Monetary Policy, Reports, and Commentary

·      Atlanta Fed GDPNow Forecast

o  (Nov 27) – Following upward revisions to third-quarter GDP from 1.9% to 2.1% and an unexpected 0.6% rise in durable goods orders in October, the Atlanta Fed’s Q4 GDP estimate was revised higher from 1.4% to 1.7%.

·      Fed Speak

o  (Nov 8) – The San Francisco Fed held the U.S. central bank's first-ever conference on the "Economics of Climate Change.” “It's important for us from a monetary policy perspective to know what the potential growth rate of the economy is and if climate events or climate risk is going to shave that off, even if it's over the long term," San Francisco Fed chief Mary Daly said. A "green interest rate" was just one of the topics discussed at the event, which was reportedly so oversubscribed that a webcast was created to meet demand.

o  (Nov 14) – Federal Reserve Chairman Jerome Powell testified before Congress. Reiterating the generally positive assessment offered in the October 30th FOMC statement, the Chairman again highlighted the “favorable” outlook for the U.S. economy now in its 11th year of expansion. The Chairman asserted a “solid rise” in household consumption coupled with a “healthy” job market has helped to offset the weakness in business investment, exports and manufacturing which has been restrained by “sluggish growth abroad and trade developments.” Inflation, meanwhile, the Chairman acknowledged continues to run below the Committee’s 2% objective – as it has for the better part of the past decade – but remains steadfast in the expectation (hope?) for price pressures to move back “near” the symmetric 2% target.

o  (Nov 26) – According to Federal Reserve Chairman Jerome Powell, the outlook for the U.S. economy appears to be a “glass half full” scenario. Speaking at the Greater Providence Chamber of Commerce annual dinner, the Chair said monetary policy is now well positioned to support a strong labor market and return inflation decisively to the Fed's 2% target: "At this point in the long expansion, I see the glass as much more than half full. With the right policies, we can fill it further, building on the gains so far and spreading the benefits more broadly to all Americans."

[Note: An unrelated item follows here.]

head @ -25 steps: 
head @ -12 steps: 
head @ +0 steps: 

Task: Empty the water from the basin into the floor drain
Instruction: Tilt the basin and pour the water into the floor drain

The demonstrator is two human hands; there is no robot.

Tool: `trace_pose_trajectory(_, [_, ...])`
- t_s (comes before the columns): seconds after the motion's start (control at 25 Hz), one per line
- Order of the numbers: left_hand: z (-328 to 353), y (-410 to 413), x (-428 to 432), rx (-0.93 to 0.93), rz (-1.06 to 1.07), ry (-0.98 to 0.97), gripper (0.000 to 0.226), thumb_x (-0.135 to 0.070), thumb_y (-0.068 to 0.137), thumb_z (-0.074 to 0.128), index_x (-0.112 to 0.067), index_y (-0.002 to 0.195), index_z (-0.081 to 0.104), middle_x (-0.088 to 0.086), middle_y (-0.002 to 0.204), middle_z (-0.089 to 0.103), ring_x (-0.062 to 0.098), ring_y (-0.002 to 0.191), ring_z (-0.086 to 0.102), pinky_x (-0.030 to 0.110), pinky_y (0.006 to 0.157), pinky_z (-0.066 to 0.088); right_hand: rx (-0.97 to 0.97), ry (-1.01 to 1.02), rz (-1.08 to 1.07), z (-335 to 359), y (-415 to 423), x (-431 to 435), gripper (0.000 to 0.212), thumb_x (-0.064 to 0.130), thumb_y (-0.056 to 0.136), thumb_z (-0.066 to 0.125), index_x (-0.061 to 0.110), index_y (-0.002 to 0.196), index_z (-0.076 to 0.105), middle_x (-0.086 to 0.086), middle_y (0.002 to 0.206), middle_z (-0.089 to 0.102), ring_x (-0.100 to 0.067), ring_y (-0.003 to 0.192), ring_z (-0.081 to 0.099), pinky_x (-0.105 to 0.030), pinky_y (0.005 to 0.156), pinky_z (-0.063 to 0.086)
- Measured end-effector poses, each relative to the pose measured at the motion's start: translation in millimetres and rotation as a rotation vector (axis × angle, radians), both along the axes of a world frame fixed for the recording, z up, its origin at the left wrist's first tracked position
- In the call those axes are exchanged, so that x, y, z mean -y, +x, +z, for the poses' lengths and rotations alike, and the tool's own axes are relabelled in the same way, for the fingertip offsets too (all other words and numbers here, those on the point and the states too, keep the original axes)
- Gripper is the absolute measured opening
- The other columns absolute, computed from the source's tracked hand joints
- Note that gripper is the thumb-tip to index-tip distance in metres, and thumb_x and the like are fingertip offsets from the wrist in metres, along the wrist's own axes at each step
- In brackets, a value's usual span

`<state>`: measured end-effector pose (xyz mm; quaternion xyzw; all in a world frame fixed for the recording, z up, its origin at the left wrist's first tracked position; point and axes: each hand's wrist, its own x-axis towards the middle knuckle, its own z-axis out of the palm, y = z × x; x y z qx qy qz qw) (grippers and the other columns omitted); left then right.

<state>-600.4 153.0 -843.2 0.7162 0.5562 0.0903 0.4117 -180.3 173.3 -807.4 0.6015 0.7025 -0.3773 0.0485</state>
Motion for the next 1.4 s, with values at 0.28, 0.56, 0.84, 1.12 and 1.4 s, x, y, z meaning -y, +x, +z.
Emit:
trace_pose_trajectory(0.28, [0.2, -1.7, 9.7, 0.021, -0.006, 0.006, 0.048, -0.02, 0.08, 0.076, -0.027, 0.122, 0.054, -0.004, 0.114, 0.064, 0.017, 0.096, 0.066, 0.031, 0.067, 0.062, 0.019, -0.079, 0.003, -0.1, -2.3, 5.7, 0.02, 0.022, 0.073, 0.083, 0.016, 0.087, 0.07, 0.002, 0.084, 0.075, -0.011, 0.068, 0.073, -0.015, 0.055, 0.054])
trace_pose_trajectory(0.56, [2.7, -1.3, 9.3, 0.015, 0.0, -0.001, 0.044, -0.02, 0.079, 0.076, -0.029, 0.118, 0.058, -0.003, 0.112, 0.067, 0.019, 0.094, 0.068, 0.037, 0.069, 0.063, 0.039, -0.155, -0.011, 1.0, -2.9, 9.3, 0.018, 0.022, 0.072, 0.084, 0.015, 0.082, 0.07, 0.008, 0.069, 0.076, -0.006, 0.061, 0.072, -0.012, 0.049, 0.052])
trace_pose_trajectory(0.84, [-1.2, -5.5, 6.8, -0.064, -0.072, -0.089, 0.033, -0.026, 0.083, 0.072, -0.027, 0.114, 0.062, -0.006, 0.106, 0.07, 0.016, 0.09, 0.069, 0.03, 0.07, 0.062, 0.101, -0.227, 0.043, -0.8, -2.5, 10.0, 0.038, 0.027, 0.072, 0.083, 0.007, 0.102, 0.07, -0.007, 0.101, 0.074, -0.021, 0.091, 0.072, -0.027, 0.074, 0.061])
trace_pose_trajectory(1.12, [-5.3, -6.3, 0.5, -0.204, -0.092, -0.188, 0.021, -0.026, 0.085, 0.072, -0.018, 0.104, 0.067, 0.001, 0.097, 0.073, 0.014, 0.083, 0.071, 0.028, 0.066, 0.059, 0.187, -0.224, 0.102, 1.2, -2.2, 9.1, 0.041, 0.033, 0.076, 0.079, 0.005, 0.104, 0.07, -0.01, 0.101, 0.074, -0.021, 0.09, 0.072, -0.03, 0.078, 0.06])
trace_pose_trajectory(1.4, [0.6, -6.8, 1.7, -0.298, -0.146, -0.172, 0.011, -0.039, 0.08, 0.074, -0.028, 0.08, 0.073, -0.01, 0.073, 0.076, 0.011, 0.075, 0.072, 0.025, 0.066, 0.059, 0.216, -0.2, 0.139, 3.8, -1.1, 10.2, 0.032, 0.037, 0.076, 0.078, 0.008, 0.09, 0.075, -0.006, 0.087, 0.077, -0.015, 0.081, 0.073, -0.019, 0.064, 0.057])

·      October 30th FOMC Meeting Minutes (Nov 20)According to the October FOMC meeting minutes, most FOMC participants agreed that beyond October's cut monetary policy "would be well calibrated to support the outlook of moderate growth.” In other words, a growing number of Fed officials are confident earlier action taken in July, September and more recently in October is enough to stabilize the economy. While the Committee remains vigilant in assessing the evolution of the data, policy makers appear increasingly convinced a pause in rate reductions is warranted at year-end. Of course, going forward, should the fundamentals continue to weaken, the Fed will likely be forced to step back into the market come 2020 and provide additional support to avoid a further downturn. But for now, at least, a new lower range of 1.50% to 1.75% has been deemed “appropriate.”

Domestic News and Activity 

·      Politics and the Trump Administration

o  (Nov 5) – The Trump administration contemplated whether or not to eliminate existing tariffs on $112B of Chinese imports as part of a “Phase One” trade deal with China. Recall on September 1, the administration introduced a 15% tariff on $112B of Chinese goods after hitting $250B of goods with a 25% levy over the past 17 months. The “Phase One” pact focuses predominantly on agriculture exports, including an increased commitment from China regarding purchases of American farm goods, as well as adhering to international safety and regulatory standards. A preliminary deal is also said to include rules to deter currency manipulation and some provisions to protect intellectual property and open up Chinese industries to U.S. firms. The deal does not, however, cover forced technology transfers in great detail nor counterfeit of goods, two key issues the White House has been focusing on through the duration of the trade and tariff war.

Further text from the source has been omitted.